### The problem
Within the listing below, the lines to output run from the one containing "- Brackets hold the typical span" through the one containing "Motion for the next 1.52"; copy them exactly and nothing else.

### Dataset excerpts
◆ ◆ ◆ ◆

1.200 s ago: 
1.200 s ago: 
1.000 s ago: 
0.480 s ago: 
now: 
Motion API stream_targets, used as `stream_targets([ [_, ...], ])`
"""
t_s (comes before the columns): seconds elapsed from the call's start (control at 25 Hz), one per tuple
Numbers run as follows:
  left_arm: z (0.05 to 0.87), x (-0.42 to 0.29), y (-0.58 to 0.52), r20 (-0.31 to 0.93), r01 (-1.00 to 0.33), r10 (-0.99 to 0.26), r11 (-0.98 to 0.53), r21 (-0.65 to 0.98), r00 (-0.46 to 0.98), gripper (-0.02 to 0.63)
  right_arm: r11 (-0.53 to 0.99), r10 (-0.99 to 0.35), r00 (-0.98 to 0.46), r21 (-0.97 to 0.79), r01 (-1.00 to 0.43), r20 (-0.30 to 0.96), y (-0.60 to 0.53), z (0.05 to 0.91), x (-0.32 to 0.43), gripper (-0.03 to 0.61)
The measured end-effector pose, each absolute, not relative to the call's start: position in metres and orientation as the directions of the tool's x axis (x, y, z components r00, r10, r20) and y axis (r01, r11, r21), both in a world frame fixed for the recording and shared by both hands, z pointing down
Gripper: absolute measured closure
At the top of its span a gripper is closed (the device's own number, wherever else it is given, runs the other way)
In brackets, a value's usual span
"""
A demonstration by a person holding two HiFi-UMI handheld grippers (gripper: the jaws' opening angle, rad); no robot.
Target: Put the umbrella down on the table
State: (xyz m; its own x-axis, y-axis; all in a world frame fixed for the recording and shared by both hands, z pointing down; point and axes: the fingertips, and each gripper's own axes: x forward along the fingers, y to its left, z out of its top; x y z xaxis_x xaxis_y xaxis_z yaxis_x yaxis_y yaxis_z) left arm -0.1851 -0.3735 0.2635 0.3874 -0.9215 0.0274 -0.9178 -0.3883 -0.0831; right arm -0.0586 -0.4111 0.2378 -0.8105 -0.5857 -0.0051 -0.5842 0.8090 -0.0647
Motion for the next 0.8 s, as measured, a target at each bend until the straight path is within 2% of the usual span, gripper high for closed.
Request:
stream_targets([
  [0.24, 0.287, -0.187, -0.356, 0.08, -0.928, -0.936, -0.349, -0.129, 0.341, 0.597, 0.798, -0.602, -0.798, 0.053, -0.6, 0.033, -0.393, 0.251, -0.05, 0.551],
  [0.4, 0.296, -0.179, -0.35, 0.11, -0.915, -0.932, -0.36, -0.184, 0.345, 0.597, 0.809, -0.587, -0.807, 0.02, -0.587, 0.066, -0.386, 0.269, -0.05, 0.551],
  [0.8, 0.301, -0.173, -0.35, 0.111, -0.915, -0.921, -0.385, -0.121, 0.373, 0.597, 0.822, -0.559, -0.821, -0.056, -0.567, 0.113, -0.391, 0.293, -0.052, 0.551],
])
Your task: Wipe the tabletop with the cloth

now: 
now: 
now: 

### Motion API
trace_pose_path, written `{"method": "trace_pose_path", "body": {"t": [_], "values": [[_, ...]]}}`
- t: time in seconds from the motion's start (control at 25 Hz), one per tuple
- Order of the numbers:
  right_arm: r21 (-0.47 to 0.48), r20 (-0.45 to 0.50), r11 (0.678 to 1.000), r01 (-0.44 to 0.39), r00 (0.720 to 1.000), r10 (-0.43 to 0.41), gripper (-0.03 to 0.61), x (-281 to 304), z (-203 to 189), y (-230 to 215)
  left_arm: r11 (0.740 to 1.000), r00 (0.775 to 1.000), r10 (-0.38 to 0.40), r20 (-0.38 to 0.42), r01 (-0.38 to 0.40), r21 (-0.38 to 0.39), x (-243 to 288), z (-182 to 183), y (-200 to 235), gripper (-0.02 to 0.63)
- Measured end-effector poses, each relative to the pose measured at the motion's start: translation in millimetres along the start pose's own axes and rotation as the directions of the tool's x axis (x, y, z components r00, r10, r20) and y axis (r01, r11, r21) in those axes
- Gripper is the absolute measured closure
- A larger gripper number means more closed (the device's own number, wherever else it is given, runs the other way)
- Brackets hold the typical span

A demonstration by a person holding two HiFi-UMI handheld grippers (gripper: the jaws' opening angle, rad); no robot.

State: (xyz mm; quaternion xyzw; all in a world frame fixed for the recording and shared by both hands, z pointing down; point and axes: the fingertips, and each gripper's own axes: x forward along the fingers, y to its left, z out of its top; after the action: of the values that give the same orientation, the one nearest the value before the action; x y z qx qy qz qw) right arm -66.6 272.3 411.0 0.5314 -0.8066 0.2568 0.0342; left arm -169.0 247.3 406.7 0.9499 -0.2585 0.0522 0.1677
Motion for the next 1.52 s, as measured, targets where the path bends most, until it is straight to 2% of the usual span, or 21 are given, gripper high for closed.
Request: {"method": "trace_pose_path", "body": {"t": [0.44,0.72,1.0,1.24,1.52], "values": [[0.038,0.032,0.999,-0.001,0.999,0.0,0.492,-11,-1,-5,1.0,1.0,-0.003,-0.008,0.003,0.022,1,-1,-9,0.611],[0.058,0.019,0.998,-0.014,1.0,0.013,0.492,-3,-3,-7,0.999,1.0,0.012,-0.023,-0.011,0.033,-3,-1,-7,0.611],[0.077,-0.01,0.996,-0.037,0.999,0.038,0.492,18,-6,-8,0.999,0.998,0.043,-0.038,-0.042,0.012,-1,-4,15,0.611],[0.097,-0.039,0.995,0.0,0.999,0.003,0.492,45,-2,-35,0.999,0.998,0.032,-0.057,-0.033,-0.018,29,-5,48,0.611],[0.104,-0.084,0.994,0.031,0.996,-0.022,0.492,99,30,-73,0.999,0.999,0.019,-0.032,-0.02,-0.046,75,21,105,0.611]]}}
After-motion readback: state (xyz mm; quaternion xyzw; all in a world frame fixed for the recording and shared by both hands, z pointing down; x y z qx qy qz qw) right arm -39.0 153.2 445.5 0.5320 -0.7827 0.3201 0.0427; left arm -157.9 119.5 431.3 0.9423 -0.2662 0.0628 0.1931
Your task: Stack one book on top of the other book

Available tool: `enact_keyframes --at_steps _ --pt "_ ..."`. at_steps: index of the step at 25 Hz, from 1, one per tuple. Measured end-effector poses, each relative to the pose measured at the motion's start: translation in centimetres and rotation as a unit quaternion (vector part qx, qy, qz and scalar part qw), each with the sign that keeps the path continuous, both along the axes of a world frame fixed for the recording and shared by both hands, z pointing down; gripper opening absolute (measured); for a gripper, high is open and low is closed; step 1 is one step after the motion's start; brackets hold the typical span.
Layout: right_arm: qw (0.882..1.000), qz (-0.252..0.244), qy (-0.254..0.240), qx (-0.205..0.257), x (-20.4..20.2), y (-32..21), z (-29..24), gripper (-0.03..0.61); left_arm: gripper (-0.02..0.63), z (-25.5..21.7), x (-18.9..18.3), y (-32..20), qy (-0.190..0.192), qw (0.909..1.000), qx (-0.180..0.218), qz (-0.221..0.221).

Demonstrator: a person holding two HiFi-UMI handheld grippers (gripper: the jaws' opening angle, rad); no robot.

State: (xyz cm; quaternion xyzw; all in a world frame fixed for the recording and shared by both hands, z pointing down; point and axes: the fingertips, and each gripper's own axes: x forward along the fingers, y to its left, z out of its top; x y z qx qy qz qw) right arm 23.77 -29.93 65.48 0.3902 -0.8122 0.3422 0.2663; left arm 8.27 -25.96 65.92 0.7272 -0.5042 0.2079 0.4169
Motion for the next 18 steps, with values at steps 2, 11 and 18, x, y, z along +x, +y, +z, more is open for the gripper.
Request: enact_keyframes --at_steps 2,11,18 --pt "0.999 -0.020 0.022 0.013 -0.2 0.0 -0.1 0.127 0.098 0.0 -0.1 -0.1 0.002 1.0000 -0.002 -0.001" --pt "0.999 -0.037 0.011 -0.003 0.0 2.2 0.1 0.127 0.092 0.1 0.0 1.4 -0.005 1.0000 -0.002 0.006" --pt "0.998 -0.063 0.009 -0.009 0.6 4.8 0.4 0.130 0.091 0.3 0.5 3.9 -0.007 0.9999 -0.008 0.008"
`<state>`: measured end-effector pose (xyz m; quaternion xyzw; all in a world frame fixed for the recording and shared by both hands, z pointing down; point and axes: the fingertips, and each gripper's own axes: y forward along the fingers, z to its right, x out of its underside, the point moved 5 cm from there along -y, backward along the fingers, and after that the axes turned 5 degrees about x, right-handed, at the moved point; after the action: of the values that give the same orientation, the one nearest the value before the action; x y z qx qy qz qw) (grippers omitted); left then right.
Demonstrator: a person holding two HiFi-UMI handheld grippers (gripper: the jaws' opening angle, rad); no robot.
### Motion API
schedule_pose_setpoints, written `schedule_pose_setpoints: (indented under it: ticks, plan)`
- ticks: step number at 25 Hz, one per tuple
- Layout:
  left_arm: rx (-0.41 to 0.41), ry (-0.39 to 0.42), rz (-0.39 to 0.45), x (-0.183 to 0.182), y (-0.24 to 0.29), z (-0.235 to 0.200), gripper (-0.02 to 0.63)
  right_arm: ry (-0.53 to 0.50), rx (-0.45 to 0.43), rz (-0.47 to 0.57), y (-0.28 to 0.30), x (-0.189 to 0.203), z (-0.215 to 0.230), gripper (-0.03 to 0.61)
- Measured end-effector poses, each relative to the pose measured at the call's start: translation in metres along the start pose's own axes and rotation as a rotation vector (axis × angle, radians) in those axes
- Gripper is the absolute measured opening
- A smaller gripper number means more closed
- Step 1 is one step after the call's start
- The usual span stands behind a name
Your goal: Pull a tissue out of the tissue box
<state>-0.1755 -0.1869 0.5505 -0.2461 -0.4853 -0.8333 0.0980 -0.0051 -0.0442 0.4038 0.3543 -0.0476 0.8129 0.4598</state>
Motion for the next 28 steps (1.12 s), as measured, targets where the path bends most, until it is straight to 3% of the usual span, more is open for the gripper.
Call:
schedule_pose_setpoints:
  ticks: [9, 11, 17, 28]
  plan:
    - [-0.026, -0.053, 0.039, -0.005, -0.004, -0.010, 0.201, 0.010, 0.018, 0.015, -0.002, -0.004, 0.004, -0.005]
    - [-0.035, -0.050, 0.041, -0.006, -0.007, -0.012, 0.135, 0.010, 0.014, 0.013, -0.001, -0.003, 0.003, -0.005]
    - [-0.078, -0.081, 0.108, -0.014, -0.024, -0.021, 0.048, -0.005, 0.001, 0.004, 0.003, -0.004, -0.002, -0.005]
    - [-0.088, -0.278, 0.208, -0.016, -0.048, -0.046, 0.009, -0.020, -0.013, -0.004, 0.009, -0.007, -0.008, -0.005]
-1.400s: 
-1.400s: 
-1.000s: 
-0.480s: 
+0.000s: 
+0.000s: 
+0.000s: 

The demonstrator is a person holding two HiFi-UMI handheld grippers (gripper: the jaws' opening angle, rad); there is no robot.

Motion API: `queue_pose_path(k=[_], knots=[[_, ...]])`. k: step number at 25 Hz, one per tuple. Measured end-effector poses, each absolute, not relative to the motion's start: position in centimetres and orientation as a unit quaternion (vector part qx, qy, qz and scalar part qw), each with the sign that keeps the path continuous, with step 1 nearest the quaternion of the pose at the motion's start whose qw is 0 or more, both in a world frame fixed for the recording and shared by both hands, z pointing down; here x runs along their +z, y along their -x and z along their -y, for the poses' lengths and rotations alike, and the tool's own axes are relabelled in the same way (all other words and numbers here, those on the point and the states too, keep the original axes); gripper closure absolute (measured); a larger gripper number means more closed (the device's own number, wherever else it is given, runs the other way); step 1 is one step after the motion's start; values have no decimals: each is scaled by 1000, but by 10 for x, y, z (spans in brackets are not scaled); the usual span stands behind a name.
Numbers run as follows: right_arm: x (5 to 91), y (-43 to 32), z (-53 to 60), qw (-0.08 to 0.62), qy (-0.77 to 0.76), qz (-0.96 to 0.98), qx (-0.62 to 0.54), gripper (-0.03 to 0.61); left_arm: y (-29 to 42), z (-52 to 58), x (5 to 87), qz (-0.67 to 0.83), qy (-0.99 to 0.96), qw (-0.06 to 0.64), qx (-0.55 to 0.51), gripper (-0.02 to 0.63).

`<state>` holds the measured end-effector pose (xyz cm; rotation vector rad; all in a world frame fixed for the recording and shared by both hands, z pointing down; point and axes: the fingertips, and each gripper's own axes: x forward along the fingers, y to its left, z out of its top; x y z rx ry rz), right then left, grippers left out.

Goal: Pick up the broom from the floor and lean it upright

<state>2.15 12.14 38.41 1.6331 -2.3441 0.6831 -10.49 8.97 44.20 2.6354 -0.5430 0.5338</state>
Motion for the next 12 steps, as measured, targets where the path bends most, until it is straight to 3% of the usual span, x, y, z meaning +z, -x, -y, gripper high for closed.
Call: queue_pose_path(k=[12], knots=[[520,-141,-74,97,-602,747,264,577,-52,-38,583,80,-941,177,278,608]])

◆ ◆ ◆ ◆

### Answer to the exercise
- Brackets hold the typical span

A demonstration by a person holding two HiFi-UMI handheld grippers (gripper: the jaws' opening angle, rad); no robot.

State: (xyz mm; quaternion xyzw; all in a world frame fixed for the recording and shared by both hands, z pointing down; point and axes: the fingertips, and each gripper's own axes: x forward along the fingers, y to its left, z out of its top; after the action: of the values that give the same orientation, the one nearest the value before the action; x y z qx qy qz qw) right arm -66.6 272.3 411.0 0.5314 -0.8066 0.2568 0.0342; left arm -169.0 247.3 406.7 0.9499 -0.2585 0.0522 0.1677
Motion for the next 1.52 s, as measured, targets where the path bends most, until it is straight to 2% of the usual span, or 21 are given, gripper high for closed.

The output has nothing more to it.